What constitutes “independent film” in an era where both filmmakers who distribute their work online and boutique divisions within Hollywood studios lay claim to the term? Our course addresses this question by examining the narrative, stylistic, industrial and cultural aspects of contemporary U.S. independent film. We will begin by examining the early work of John Cassavetes, the “father” of American independent film before turning to the burgeoning of independent cinema that began in the late 1980s. Along the way, we will discuss movements like New Queer Cinema, mumblecore, and Black surrealism. In addition to viewing films in class, students will attend selected screenings at the Seattle International Film Festival. The first seven weeks of the course will take place on campus; the final three weeks will blend online and face-to-face instruction to accommodate SIFF screening times.
Cinema and Media Studies 397/English 345 fulfills the University’s VLPA requirement and counts toward English or Cinema Studies major requirements.

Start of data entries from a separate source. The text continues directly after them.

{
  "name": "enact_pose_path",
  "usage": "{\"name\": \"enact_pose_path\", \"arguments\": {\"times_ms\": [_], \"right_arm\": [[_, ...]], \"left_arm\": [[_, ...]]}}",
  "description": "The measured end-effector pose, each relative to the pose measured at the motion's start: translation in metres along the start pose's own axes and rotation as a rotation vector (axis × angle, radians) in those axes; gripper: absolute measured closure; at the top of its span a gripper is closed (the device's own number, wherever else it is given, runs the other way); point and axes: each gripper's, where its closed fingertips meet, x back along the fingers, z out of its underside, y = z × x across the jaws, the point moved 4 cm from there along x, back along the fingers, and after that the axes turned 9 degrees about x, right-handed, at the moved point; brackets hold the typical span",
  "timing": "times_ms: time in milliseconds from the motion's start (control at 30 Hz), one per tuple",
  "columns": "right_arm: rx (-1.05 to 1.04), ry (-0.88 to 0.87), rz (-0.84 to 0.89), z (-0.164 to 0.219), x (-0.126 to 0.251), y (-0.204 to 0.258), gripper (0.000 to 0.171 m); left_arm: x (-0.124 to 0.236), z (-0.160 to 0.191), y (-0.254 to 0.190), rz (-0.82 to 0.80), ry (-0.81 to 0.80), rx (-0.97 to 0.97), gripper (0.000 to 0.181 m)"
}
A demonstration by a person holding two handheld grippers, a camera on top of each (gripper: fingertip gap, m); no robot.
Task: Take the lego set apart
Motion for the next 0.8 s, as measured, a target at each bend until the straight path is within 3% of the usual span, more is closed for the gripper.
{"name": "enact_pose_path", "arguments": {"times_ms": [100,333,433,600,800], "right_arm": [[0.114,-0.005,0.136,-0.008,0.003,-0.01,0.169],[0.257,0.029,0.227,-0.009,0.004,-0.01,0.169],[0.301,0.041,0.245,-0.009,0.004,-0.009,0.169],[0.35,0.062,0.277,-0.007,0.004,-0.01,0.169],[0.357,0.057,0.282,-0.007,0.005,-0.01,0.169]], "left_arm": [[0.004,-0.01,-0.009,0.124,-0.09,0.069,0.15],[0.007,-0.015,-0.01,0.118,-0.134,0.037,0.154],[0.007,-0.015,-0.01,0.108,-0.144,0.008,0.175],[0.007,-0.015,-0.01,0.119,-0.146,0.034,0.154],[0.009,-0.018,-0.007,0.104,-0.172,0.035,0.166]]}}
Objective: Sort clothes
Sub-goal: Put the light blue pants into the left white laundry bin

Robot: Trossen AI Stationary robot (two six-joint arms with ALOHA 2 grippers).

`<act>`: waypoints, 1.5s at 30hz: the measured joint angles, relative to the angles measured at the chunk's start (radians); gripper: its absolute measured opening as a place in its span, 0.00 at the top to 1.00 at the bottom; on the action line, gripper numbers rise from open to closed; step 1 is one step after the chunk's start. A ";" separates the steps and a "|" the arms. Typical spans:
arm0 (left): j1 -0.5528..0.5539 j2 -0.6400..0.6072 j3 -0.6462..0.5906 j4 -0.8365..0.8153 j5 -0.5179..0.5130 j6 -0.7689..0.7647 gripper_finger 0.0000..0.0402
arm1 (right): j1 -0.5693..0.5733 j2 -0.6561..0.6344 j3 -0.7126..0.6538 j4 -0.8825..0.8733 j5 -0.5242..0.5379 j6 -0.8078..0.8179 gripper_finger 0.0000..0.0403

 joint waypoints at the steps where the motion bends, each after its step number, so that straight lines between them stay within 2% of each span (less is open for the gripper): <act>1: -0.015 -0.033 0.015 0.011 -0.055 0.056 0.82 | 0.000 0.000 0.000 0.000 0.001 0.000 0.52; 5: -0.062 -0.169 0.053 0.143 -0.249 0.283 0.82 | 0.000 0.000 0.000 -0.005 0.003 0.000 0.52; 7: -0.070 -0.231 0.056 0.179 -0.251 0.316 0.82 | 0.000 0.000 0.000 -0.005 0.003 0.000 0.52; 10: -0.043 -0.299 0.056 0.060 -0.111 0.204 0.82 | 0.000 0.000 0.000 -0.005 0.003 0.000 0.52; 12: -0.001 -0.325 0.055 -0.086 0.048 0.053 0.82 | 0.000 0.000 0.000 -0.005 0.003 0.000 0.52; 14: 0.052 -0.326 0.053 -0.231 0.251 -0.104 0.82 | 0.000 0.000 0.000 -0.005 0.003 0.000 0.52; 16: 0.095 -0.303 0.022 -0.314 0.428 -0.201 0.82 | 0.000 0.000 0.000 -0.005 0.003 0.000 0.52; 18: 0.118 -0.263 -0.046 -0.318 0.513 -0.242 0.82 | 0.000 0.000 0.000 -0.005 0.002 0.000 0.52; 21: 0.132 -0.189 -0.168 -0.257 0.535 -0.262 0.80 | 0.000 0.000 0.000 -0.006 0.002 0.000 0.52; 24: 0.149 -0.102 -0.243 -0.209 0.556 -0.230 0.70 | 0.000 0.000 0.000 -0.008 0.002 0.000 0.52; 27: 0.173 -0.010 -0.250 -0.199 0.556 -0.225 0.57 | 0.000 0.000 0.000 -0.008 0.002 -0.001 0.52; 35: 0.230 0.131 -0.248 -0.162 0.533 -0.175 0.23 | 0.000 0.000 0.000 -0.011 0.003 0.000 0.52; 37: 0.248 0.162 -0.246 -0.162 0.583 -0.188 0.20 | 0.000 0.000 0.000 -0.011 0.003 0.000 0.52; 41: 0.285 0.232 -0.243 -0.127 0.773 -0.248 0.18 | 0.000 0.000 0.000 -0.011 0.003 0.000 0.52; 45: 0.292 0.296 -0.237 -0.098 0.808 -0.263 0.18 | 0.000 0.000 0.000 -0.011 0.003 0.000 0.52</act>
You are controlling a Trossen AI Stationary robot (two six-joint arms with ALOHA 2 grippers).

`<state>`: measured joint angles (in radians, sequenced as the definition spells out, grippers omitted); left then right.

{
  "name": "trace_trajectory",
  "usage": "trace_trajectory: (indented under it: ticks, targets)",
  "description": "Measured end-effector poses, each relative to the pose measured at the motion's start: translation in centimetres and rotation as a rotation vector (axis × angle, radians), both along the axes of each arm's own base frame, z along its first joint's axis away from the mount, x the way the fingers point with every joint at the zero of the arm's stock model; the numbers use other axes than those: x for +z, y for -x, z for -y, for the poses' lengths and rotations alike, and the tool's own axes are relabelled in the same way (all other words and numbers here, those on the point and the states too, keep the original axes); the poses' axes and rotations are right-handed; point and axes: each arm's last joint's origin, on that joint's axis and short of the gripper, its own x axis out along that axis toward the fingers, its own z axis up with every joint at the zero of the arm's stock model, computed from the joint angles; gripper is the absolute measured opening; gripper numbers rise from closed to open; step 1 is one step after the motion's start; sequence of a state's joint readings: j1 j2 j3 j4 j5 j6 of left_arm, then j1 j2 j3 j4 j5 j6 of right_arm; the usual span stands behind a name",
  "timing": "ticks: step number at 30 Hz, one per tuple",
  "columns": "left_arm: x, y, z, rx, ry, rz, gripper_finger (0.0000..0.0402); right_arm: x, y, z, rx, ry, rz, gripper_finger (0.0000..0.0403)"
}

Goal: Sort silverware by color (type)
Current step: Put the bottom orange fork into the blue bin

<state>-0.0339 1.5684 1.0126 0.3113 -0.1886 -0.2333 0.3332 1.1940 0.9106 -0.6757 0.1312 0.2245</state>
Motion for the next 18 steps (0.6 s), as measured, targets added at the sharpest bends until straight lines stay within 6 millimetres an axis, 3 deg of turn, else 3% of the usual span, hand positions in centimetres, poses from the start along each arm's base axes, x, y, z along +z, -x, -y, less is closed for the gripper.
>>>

Course Goals and Methodology
Students in the course work toward several goals: learning how to read film formally, theoretically, and contextually and developing as critical thinkers and writers. By the end of the course, students should be able to:
- Identify films’ narrative, visual, and sound techniques, using vocabulary specific to cinema studies.
- Analyze how independent films use artistic strategies to achieve a range of effects.
- Evaluate how independent films respond to and shape cultural, historical, and industrial contexts; circumstances of production; genres; and film movements.
- Develop complex written arguments and support those arguments with sufficient and appropriate evidence.
- Engage the work of film scholars, critically responding to their ideas in discussion and writing.
Course activities promote active learning, with most class sessions including a mix of mini-lectures, discussion, and group work. My role is to provide the tools and resources; you will need to advance your own thinking and writing. I will pose questions, design activities to help you think through these questions, and respond to your ideas. Your role is to do the hard work—the critical reading, discussion, and writing. You will analyze films, generate ideas in electronic and face-to-face discussions, verbally analyze film clips, and construct written arguments.